**WHAT YOU WILL DO:**
Every line in the data below that holds "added" should be found and copied.

(Collected data)
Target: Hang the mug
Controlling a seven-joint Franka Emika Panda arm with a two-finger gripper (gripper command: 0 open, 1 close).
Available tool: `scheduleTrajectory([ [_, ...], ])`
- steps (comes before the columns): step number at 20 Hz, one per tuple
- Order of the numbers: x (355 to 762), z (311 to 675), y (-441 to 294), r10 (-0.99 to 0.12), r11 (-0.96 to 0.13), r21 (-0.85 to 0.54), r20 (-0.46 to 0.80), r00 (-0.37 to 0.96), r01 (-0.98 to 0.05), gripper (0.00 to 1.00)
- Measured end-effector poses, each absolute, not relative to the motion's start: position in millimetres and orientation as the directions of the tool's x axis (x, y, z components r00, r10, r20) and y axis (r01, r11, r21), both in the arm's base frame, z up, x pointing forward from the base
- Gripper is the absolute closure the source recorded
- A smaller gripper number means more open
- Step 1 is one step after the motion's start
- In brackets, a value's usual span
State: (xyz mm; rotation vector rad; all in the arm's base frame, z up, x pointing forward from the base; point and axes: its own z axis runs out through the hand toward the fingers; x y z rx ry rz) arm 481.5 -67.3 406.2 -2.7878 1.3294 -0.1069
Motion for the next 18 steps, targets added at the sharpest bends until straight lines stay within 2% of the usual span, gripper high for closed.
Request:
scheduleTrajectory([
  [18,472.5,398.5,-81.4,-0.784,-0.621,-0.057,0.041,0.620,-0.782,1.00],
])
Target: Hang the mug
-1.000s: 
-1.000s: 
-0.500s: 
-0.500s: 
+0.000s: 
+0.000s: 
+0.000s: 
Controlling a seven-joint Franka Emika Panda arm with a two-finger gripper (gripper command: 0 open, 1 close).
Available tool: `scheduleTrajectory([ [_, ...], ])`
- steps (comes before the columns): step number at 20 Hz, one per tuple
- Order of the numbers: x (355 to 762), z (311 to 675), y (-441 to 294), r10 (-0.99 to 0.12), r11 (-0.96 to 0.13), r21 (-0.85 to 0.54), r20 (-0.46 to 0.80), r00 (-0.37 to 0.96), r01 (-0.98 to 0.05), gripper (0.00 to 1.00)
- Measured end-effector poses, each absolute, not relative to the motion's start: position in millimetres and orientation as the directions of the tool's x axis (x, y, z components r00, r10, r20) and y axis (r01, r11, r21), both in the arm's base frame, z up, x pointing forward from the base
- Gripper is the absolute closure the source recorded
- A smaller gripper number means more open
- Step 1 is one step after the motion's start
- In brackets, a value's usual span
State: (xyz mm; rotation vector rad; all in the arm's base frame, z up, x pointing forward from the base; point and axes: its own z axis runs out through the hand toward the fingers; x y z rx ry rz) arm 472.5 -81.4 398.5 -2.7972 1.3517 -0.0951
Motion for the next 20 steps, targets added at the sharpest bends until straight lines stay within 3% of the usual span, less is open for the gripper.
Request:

**COMPLETED EXERCISE:**
Motion for the next 18 steps, targets added at the sharpest bends until straight lines stay within 2% of the usual span, gripper high for closed.
Motion for the next 20 steps, targets added at the sharpest bends until straight lines stay within 3% of the usual span, less is open for the gripper.

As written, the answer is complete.